The processor 1100 may be used to control an operation of the prediction system 1000 and may be used when the prediction module 1300 performs computations or calculations. For example, the processor 1100 may include a microprocessor, an application processor (AP), a central processing unit (CPU), a digital signal processor (DSP), a graphic processing unit (GPU), a neural processing unit (NPU), or the like.
The database 1200 may store data used for the operation of the prediction system 1000. For example, the database 1200 may store question data QDAT including the first to Nth questions included in the target test, right answer data RADAT including first to Nth right answer values for the first to Nth questions, user data UDAT including the historical test records of the other users who took the target test and solved the first to Nth questions, and may also include various other related data. For example, the database 1200 may store data related to a machine learning model MLM for performing Bayesian inference.
In some example embodiments, the database 1200 may include an arbitrary non-transitory computer-readable storage medium (or device) used to provide commands and/or data to a computer. For example, the non-transitory computer-readable storage medium may include a volatile memory such as a static random access memory (SRAM), a dynamic random access memory (DRAM), or the like, and a nonvolatile memory such as a flash memory, a magnetic random access memory (MRAM), a phase-change random access memory (PRAM), a resistive random access memory (RRAM), a ferroelectric random access memory (FRAM), or the like. The non-transitory computer-readable storage medium may be inserted into the computer, may be integrated in the computer, or may be coupled to the computer through a communication medium such as a network and/or a wireless link.
The prediction module 1300 may perform the method of predicting test pass/fail according to example embodiments described with reference to FIG. 1. The prediction module 1300 may include a collection module 1310, a selection module 1320 and a calculation module 1330.
The collection module 1310 receives the question data QDAT, the right answer data RADAT and the user data UDAT from the database 1200. Based on the question data QDAT, the right answer data RADAT and the user data UDAT, the collection module 1310 obtains first user portrait data PDAT1 of the first users who passed the target test and second user portrait data PDAT2 of the second users who failed the target test. In other words, the collection module 1310 may perform operation S100 of FIG. 1.
The selection module 1320 selects the M reference questions from among the first to Nth questions included in the question data QDAT, and generates selected question data SQDAT including the M reference questions.

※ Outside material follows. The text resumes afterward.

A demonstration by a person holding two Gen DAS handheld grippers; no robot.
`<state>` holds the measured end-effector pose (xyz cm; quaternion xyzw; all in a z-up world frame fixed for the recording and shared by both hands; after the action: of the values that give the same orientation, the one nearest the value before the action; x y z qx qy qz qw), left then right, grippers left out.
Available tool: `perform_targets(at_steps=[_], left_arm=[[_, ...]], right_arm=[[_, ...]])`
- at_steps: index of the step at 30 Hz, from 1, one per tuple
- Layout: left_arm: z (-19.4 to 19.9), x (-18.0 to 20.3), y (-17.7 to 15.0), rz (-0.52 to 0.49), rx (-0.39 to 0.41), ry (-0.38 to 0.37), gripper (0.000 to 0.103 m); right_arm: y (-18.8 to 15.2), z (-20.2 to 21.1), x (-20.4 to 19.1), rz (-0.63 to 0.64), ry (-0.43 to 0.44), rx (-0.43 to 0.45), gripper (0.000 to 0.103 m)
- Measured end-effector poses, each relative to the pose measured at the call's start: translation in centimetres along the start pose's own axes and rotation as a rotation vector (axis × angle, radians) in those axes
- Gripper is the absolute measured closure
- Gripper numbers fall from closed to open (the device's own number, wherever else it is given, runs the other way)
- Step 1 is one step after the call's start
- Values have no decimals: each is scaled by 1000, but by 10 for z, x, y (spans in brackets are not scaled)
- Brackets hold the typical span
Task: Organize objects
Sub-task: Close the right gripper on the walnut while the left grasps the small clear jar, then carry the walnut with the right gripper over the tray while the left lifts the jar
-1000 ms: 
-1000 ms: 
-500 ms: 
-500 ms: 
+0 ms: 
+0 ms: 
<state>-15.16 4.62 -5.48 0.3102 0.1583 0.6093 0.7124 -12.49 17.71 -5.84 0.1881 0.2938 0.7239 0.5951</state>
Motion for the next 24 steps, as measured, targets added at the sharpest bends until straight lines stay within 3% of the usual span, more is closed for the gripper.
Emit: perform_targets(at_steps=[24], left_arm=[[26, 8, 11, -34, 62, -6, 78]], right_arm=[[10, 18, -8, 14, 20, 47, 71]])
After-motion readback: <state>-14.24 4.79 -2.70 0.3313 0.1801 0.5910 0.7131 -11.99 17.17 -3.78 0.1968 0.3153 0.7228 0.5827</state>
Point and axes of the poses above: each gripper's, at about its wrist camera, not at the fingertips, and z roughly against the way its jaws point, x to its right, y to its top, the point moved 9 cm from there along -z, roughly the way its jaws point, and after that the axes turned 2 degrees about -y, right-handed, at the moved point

The selection module 1320 provides the selected question data SQDAT to the target user who wants to check whether will pass or fail the target test. In other words, the selection module 1320 may perform operation S200 of FIG. 1.
The collection module 1310 receives answer data ADAT including results of solving, by the target user, the M reference questions included in the selected question data SQDAT. Based on the answer data ADAT and the right answer data RADAT, the collection module 1310 collects response data RDAT representing whether the target user answered the M reference questions correctly or incorrectly. In other words, the collection module 1310 may perform operation S300 of FIG. 1.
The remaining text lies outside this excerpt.